» **Exercise objective**: Beginning with the first entry, set down each one exactly as shown.

» **Stored items from a collection**:
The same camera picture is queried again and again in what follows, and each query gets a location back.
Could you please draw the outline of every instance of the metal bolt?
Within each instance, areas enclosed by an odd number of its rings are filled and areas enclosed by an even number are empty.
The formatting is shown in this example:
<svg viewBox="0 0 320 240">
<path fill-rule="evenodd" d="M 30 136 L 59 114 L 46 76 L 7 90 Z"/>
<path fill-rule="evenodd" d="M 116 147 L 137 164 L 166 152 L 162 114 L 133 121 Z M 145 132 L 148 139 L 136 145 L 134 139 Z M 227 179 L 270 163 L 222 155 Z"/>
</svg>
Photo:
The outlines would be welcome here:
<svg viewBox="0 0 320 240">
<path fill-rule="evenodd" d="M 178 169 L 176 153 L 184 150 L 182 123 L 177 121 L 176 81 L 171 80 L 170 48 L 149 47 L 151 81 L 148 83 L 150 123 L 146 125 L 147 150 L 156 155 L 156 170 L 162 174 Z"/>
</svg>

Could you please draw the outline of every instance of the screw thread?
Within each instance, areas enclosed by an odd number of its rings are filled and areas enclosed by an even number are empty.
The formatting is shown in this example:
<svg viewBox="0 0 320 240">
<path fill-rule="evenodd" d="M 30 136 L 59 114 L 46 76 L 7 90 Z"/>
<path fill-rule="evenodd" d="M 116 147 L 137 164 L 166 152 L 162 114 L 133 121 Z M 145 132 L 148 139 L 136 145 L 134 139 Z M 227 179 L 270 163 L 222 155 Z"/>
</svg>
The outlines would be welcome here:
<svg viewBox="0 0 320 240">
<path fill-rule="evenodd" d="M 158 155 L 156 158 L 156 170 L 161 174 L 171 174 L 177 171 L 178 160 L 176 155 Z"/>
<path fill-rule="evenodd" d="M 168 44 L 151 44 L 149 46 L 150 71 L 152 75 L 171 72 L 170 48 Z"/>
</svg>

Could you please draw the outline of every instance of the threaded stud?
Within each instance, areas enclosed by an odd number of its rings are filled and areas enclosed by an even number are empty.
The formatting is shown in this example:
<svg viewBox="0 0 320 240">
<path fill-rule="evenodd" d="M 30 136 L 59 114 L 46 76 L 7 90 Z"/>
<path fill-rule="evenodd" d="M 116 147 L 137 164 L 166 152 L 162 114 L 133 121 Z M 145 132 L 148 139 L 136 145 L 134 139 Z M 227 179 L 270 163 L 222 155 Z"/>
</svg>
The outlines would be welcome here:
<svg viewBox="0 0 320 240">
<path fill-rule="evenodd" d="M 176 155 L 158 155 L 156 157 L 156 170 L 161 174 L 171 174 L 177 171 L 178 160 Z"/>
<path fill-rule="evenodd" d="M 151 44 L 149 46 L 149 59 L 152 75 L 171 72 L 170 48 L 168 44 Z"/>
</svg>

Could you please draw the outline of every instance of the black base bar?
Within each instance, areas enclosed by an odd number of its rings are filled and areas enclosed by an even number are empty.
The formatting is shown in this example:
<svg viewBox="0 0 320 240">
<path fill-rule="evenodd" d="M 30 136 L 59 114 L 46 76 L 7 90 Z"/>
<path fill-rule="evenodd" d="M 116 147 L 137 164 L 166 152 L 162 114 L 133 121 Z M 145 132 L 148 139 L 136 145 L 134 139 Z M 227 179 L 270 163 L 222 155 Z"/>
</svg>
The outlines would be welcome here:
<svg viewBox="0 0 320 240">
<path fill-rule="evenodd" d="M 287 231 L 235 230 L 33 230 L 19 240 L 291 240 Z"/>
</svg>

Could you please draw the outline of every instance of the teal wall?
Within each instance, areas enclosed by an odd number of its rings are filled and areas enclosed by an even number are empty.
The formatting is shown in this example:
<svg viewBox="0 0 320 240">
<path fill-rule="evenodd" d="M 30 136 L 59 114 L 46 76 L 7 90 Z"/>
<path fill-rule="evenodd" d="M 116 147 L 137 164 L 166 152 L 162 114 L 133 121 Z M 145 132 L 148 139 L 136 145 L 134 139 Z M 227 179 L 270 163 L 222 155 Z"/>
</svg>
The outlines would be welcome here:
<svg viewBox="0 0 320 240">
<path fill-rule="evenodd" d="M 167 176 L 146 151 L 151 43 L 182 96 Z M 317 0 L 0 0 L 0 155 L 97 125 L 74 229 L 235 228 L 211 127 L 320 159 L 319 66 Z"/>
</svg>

» **Response area**:
The same camera picture is queried again and again in what follows, and each query gets a location back.
Could you please draw the outline of every instance of the metal bolt?
Within each instance, areas enclosed by an odd number of its rings are filled and areas enclosed by an even number are empty.
The formatting is shown in this example:
<svg viewBox="0 0 320 240">
<path fill-rule="evenodd" d="M 30 136 L 59 114 L 46 76 L 7 90 Z"/>
<path fill-rule="evenodd" d="M 116 147 L 137 164 L 166 152 L 162 114 L 133 121 Z M 145 132 L 148 139 L 136 145 L 134 139 Z M 227 179 L 270 163 L 222 155 Z"/>
</svg>
Photo:
The outlines would be welcome here:
<svg viewBox="0 0 320 240">
<path fill-rule="evenodd" d="M 178 169 L 176 153 L 184 150 L 182 123 L 177 121 L 176 81 L 171 80 L 170 48 L 149 47 L 151 81 L 148 83 L 150 123 L 146 125 L 147 150 L 156 155 L 156 170 L 162 174 Z"/>
</svg>

Could you please draw the outline of every instance of the screw thread?
Within each instance, areas enclosed by an odd number of its rings are filled and areas enclosed by an even number are empty.
The formatting is shown in this example:
<svg viewBox="0 0 320 240">
<path fill-rule="evenodd" d="M 30 136 L 59 114 L 46 76 L 7 90 Z"/>
<path fill-rule="evenodd" d="M 116 147 L 137 164 L 166 152 L 162 114 L 133 121 Z M 145 132 L 148 139 L 136 145 L 134 139 Z M 227 179 L 270 163 L 222 155 Z"/>
</svg>
The outlines would be welcome here:
<svg viewBox="0 0 320 240">
<path fill-rule="evenodd" d="M 158 155 L 156 158 L 156 170 L 161 174 L 171 174 L 177 171 L 178 160 L 176 155 Z"/>
<path fill-rule="evenodd" d="M 168 44 L 151 44 L 149 46 L 150 71 L 152 75 L 171 72 L 170 48 Z"/>
</svg>

Could you please draw the outline of every instance of the threaded stud?
Within each instance, areas enclosed by an odd number of its rings are filled and areas enclosed by an even number are empty.
The formatting is shown in this example:
<svg viewBox="0 0 320 240">
<path fill-rule="evenodd" d="M 30 136 L 59 114 L 46 76 L 7 90 Z"/>
<path fill-rule="evenodd" d="M 116 147 L 137 164 L 166 152 L 162 114 L 133 121 Z M 145 132 L 148 139 L 136 145 L 134 139 Z M 227 179 L 270 163 L 222 155 Z"/>
</svg>
The outlines would be welcome here:
<svg viewBox="0 0 320 240">
<path fill-rule="evenodd" d="M 176 155 L 158 155 L 156 157 L 156 170 L 161 174 L 171 174 L 177 171 L 178 160 Z"/>
<path fill-rule="evenodd" d="M 151 44 L 149 46 L 149 59 L 152 75 L 171 72 L 170 48 L 168 44 Z"/>
</svg>

Could you please draw the outline of every instance of the black base bar?
Within each instance, areas enclosed by an odd number of its rings are filled and areas enclosed by an even number are empty.
The formatting is shown in this example:
<svg viewBox="0 0 320 240">
<path fill-rule="evenodd" d="M 30 136 L 59 114 L 46 76 L 7 90 Z"/>
<path fill-rule="evenodd" d="M 116 147 L 137 164 L 166 152 L 162 114 L 133 121 Z M 145 132 L 148 139 L 136 145 L 134 139 Z M 227 179 L 270 163 L 222 155 Z"/>
</svg>
The outlines would be welcome here:
<svg viewBox="0 0 320 240">
<path fill-rule="evenodd" d="M 287 231 L 235 230 L 33 230 L 19 240 L 291 240 Z"/>
</svg>

Could you please draw the outline of every instance of the teal wall?
Within each instance, areas enclosed by an odd number of its rings are filled and areas enclosed by an even number are empty.
The formatting is shown in this example:
<svg viewBox="0 0 320 240">
<path fill-rule="evenodd" d="M 30 136 L 59 114 L 46 76 L 7 90 Z"/>
<path fill-rule="evenodd" d="M 116 147 L 137 164 L 166 152 L 162 114 L 133 121 Z M 145 132 L 148 139 L 136 145 L 134 139 Z M 227 179 L 270 163 L 222 155 Z"/>
</svg>
The outlines would be welcome here:
<svg viewBox="0 0 320 240">
<path fill-rule="evenodd" d="M 167 176 L 146 151 L 151 43 L 182 96 Z M 317 0 L 0 0 L 0 155 L 97 125 L 74 229 L 235 228 L 211 127 L 320 159 L 319 66 Z"/>
</svg>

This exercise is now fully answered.